Tight calves?  Feel like you stretch and stretch but get nowhere?  We live in a world of tight calves.  This stiffness probably comes from wearing high heels or shoes with a heel lift (even men’s shoes tend to have a slight heel lift).  Our choice of footwear can alter the length of the muscles of our lower leg, shortening both the muscles and our Achilles tendon.  Sometimes we just feel tight.  Sometimes this tightness can spread to cause other problems in the body like plantar fasciitis or discomfort elsewhere in the body.

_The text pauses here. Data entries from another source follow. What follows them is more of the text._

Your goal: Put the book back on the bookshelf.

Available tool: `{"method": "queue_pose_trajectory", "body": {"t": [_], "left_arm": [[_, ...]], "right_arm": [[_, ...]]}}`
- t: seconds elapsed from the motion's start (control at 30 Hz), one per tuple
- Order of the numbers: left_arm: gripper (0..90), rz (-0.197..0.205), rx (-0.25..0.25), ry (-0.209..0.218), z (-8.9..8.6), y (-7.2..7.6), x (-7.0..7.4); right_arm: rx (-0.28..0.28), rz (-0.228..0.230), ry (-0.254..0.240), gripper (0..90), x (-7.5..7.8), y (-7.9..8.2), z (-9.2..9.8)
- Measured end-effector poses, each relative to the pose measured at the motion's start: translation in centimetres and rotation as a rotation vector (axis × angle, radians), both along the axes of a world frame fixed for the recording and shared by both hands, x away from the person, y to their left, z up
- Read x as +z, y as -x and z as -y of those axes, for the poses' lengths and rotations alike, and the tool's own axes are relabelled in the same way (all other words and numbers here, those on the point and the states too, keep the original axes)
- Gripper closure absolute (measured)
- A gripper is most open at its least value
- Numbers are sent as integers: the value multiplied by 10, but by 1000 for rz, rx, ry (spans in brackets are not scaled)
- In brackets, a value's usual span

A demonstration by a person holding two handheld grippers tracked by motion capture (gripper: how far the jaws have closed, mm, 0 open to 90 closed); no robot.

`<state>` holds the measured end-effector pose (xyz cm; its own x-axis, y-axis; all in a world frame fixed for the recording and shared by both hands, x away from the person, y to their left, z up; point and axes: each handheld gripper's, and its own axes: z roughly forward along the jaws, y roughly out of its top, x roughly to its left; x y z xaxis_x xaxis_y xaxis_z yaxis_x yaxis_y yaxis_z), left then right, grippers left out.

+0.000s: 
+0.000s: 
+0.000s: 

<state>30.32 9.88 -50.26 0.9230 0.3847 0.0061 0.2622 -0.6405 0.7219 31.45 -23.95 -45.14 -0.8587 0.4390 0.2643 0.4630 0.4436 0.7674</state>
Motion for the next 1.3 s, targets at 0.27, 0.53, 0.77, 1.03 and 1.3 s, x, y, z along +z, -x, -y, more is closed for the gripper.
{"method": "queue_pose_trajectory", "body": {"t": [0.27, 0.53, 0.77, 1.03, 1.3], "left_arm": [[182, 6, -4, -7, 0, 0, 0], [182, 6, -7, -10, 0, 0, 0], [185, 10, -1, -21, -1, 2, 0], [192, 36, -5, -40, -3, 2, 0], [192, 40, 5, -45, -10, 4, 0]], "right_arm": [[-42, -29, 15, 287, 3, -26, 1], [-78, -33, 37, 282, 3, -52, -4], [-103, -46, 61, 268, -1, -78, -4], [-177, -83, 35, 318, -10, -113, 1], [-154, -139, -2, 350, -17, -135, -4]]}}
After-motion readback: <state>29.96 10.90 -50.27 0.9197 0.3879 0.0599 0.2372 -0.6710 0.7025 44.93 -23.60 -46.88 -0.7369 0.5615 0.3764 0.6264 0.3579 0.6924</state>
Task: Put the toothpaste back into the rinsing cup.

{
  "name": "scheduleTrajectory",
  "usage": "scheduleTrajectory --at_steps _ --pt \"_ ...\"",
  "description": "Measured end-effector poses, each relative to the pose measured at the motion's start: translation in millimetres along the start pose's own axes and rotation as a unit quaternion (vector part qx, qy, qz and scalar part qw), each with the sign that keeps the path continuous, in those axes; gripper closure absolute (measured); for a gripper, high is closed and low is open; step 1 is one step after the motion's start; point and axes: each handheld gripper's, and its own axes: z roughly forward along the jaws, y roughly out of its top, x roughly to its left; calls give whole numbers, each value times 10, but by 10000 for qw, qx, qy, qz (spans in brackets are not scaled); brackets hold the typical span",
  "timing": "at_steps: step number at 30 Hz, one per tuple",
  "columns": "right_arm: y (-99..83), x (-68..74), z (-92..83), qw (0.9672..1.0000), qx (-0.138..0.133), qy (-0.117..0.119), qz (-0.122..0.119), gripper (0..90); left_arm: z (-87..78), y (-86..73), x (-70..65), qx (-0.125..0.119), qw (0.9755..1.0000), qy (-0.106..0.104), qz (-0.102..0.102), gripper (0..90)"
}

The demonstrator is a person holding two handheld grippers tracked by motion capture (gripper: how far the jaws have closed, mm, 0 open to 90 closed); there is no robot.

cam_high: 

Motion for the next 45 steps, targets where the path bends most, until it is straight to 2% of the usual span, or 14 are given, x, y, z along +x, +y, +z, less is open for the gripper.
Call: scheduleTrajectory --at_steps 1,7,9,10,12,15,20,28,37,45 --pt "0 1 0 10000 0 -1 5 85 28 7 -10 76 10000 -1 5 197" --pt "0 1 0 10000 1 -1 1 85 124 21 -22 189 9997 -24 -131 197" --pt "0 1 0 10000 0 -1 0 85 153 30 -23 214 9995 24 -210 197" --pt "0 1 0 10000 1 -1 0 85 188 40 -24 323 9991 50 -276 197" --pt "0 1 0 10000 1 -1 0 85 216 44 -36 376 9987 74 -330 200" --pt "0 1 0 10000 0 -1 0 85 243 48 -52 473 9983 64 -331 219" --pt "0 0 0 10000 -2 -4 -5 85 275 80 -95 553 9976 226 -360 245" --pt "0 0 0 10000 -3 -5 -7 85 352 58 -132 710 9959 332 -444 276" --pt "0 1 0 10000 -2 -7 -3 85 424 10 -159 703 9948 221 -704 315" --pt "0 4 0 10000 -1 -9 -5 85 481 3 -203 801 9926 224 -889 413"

Stretch the calf muscles with a bent and a straight leg to reduce tight calf muscles!

Stretch the calf muscles with a bent and a straight leg.

You are probably familiar with one of your calf muscles—the gastrocnemius.  It’s the muscle you can see when think of a calf muscle.  But underneath the gastroc is another muscle, your soleus.  They both connect to the Achilles tendon so they both affect it.  And they both can shorten and feel tight.  The gastroc gets a good stretch when we flex our foot (toes toward your nose) with the leg straight while the soleus is stretched when you flex the foot (toes toward your nose) with the knee bent.  We need both stretches for healthy, happy calf muscles.

So if you’ve been stretching your calf or trying to work out some plantar fasciitis, but feel like you’re getting nowhere fast, make sure you that sometimes you are stretching with a bent knee.  Hold each stretch for 15 to 30 seconds.  Repeat up to three times.   It’s the only way to reach deep…deep into your soul…your soleus, that is.

You can do this stretch in a seated position as pictured above or you can use a wall and do it standing.  Find what feels best in your body and what provides you a deeper stretch.  Have fun experimenting with what works best for you.